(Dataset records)
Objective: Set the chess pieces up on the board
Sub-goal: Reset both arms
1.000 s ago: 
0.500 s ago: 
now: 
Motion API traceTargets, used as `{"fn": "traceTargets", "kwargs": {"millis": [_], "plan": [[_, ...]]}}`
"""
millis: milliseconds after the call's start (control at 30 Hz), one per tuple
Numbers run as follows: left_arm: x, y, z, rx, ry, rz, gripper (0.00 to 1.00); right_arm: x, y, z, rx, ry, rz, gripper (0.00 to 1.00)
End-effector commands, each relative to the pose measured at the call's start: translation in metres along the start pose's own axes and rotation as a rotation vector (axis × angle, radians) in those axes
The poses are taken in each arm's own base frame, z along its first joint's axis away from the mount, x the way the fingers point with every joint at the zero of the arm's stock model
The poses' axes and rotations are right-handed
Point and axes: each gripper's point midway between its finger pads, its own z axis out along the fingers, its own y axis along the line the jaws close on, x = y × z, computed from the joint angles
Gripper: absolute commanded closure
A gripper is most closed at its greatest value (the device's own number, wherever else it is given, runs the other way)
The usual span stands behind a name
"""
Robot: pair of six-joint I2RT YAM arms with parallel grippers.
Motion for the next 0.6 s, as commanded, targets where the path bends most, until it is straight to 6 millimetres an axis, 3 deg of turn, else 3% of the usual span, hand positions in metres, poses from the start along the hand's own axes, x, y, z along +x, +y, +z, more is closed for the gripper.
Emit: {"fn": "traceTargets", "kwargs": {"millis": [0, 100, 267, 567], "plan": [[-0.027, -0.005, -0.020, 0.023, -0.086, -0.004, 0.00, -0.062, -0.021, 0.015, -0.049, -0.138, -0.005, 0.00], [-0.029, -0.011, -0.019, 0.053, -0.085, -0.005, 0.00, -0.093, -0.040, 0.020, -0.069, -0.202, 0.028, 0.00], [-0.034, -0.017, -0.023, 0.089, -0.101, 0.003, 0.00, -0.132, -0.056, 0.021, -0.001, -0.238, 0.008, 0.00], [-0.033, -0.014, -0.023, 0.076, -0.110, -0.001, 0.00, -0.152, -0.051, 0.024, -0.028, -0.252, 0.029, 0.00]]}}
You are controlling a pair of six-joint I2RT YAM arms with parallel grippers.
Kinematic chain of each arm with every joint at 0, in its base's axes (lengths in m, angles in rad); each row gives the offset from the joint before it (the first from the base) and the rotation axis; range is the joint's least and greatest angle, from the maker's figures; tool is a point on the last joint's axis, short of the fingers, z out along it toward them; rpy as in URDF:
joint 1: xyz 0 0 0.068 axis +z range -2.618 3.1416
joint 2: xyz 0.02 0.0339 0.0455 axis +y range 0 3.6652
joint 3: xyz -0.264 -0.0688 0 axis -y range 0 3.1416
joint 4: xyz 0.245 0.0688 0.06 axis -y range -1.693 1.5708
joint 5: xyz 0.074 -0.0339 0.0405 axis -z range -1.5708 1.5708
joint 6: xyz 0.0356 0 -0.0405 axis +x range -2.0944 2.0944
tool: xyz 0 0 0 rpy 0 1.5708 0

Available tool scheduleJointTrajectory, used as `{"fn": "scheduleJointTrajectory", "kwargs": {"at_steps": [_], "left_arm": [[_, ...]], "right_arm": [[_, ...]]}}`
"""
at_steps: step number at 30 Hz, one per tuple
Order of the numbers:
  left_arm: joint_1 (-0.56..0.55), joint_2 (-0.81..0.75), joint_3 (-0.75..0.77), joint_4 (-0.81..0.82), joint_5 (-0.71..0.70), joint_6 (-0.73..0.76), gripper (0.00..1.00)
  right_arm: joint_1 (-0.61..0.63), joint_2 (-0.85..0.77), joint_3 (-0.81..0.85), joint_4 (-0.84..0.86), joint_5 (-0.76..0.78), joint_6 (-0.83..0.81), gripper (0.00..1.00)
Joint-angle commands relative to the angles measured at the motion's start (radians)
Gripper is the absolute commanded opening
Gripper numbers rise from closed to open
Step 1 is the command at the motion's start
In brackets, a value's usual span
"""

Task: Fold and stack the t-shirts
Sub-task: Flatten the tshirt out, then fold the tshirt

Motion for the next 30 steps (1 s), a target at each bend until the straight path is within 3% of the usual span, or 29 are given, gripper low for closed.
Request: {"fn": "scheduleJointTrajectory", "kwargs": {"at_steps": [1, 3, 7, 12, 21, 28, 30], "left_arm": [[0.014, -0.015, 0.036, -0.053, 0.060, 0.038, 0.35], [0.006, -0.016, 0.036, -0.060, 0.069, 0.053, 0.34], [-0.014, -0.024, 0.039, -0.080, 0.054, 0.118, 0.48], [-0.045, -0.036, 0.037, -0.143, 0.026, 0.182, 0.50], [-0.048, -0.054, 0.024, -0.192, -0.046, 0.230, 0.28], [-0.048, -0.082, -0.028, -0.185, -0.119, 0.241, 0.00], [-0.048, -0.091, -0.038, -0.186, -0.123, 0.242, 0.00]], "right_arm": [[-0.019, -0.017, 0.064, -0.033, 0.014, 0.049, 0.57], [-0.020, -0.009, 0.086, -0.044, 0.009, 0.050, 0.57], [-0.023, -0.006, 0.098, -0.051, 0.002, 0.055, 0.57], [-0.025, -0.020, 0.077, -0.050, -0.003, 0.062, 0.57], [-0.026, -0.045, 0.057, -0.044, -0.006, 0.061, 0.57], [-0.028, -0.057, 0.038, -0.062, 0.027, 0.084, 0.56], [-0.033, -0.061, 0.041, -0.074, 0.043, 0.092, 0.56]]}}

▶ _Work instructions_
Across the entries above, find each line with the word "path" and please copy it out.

▶ _Reply_
Motion for the next 0.6 s, as commanded, targets where the path bends most, until it is straight to 6 millimetres an axis, 3 deg of turn, else 3% of the usual span, hand positions in metres, poses from the start along the hand's own axes, x, y, z along +x, +y, +z, more is closed for the gripper.
Motion for the next 30 steps (1 s), a target at each bend until the straight path is within 3% of the usual span, or 29 are given, gripper low for closed.

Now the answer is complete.